I note on the site of CMR that the priest in the Diocese of Nashville, Fr. Joseph Breen, who posted a video some time ago containing his own dissident statements.

The diocesan bishop, H.E. David Choby, gave Fr. Breen an opportunity to correct his statements.  Fr. Breen decided to accept that opportunity in a positive way.

Now I found also on CMR that Fr.

Here is the official statement by the Diocese of Nashville with my emphases and comments:

    Father Breen retracts statements, apologizes

    In letters to Pope Benedict XVI and to St. Edward Parish, Father Joe Pat Breen has retracted and apologized for statements made in an internet video and subsequent media interviews that Catholics are not obligated to follow teachings of the Catholic Church as defined by the pope and bishops. In addition, he has agreed to no longer voice his private concerns publically or in the media as required by a document presented to him by Bishop Edward Kmiec [back in] in 1993.  [This was not a new problem.]

    The letter to the parish also indicated that he expects to continue as pastor of St. Edward Parish until Dec. 31, 2011.

    Father Breen has shared the content of those letters with Bishop David Choby and the letter to the parish will be distributed in the next few days.

    Bishop Choby offered Father Breen the choice of retracting and apologizing for his statements or face the process set forth for the removal of a pastor under canon law when a ministry becomes harmful or ineffective[A canonical process.]

    The offer came during a meeting on Aug. 19, a little more than two weeks after a video interview with Father Breen posted on the St. Edward Parish website received worldwide attention. It was the bishop’s second meeting with Father Breen about his statements contradicting Church teaching. Bishop Choby asked Father Breen to remove the video from the parish site on Aug. 6. The video was removed but copies remain available on the internet and have been viewed more than 14,000 times[I would say that constitutes a potential for scandal.]

    In the letter to the parish, Father Breen said “the meeting was cordial and fruitful.”

    The terms of the 1993 ban put in place by Bishop Edward Kmiec prohibit him from making statements that disagree with the authentic magisterium of the Church.  [Once upon a time priests were required to take or renew the Oath Against Modernism when they were ordained or accepted an office.  It is sad thing when  a priest needs to be prohibited in this a way.]

    Although the process to remove a pastor has not been used in recent memory in the Diocese of Nashville, it is used with some regularity in the worldwide Church.

    “The role of pastor is particularly important as the leader and teacher of a parish,” Bishop Choby said. “The office is a direct link to the authority of the Church as instituted by Christ in the apostles and handed down through the popes and bishops. A pastor holds a public office charged with administering, teaching, and sanctifying the local community of the faithful. The Church expects him to work in unity with its authentic teaching as handed down through the pope and the bishops. It is simply wrong to state, as Father Breen has repeatedly, that one’s conscience frees an individual from the truth revealed and instilled in Church teaching. A deep understanding of Church teaching is, in fact essential to a fully formed conscience, and helps guide an individual in making the distinction between one’s opinions and a decision based soundly on the foundation of a rightly formed conscience. One who chooses to act contrary to Church teaching acts outside of the revealed truth of God’s will.”

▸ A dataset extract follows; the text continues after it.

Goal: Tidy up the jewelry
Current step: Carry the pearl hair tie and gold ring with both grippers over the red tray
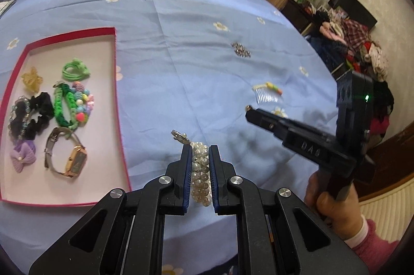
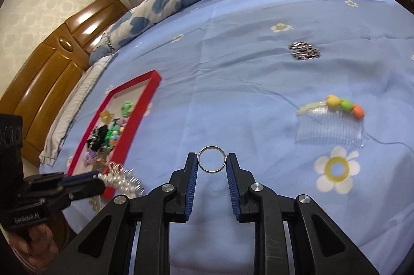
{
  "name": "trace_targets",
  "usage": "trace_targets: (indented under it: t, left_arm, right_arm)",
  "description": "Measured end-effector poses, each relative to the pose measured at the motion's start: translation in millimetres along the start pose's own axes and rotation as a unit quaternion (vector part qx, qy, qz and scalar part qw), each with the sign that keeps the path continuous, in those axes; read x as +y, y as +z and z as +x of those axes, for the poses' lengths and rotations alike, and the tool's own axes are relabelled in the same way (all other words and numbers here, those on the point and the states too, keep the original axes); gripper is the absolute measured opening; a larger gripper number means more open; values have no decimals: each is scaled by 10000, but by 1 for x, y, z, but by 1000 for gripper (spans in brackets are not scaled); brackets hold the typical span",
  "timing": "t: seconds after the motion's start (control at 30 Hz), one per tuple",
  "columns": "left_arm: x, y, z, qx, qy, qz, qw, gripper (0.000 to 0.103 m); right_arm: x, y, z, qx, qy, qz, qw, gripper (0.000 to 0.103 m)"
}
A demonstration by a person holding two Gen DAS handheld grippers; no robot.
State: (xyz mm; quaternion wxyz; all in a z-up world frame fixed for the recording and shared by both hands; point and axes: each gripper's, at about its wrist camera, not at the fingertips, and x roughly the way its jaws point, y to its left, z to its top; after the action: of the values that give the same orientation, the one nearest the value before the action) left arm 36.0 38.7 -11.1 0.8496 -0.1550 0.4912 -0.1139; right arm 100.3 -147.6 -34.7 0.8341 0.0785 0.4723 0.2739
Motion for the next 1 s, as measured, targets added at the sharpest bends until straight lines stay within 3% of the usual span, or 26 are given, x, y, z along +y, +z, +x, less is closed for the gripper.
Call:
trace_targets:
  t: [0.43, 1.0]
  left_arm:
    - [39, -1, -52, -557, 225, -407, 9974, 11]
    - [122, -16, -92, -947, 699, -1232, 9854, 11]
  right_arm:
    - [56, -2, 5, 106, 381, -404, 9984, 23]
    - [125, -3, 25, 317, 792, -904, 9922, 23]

    “In recognition of his many years of good work among the people of his parish, I want to give Father Breen every opportunity to correct the errors in his teaching, and gracefully enter retirement,” Bishop Choby said, “but in any case, his recent public remarks could not stand.”

 

I am very glad that the meeting between Bp. Choby and Fr. Breen was both "cordial" and "fruitful".

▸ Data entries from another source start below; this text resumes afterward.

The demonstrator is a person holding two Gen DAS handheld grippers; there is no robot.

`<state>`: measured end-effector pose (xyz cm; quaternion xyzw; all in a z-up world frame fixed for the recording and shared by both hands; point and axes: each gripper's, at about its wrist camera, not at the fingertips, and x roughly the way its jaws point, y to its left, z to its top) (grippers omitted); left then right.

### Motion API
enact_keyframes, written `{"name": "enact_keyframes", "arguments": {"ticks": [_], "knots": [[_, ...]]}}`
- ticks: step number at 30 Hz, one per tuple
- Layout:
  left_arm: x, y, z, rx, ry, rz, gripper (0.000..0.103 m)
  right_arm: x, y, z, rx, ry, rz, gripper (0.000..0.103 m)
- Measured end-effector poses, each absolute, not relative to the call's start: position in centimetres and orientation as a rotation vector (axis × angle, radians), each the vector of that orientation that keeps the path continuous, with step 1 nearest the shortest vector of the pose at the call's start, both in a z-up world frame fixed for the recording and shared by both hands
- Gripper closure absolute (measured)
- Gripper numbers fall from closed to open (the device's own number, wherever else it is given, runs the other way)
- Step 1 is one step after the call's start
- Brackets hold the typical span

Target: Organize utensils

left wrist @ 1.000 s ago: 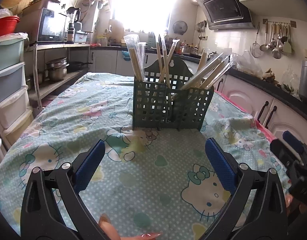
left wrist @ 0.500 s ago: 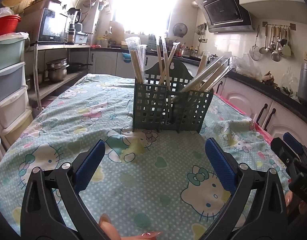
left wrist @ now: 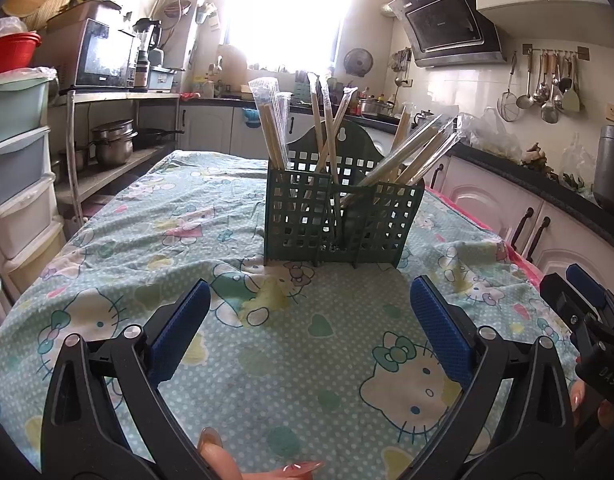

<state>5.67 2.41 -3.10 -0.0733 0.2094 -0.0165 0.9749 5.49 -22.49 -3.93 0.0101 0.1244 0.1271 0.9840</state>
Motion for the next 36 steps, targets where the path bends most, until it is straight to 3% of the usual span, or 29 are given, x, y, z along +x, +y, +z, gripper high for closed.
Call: {"name": "enact_keyframes", "arguments": {"ticks": [36], "knots": [[5.73, 2.3, -3.15, -0.147, 0.423, -0.036, 0.011, 5.29, -22.66, -3.88, 0.018, 0.244, 0.247, 0.007]]}}
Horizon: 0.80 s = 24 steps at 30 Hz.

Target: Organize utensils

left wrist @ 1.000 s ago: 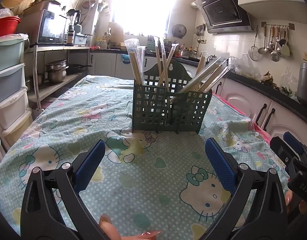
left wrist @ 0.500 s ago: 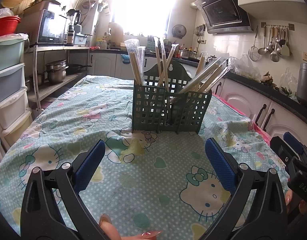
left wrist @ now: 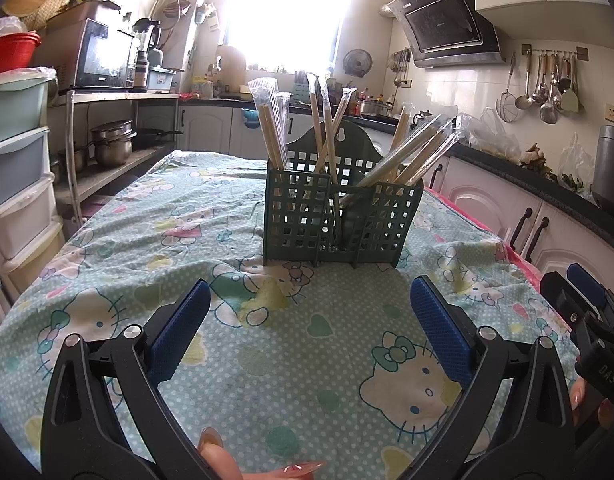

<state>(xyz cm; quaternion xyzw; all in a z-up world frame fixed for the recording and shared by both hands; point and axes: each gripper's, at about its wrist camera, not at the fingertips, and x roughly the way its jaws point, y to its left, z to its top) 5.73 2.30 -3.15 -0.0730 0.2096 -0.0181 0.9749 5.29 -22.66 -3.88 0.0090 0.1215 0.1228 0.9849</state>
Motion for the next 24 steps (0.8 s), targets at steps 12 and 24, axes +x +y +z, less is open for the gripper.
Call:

I am very glad that there is an opportunity to make the actual teaching of the Church clear about the role of conscience and the role of the Church’s Magisterium and the role of her pastors.

Sure, some people will now gripe and mumble against the meanie meanie bishop.  Perhaps some will perhaps even be egged on to grumble, but they will be egged on in private.

What began as something very negative, has the chance to wind up being positive.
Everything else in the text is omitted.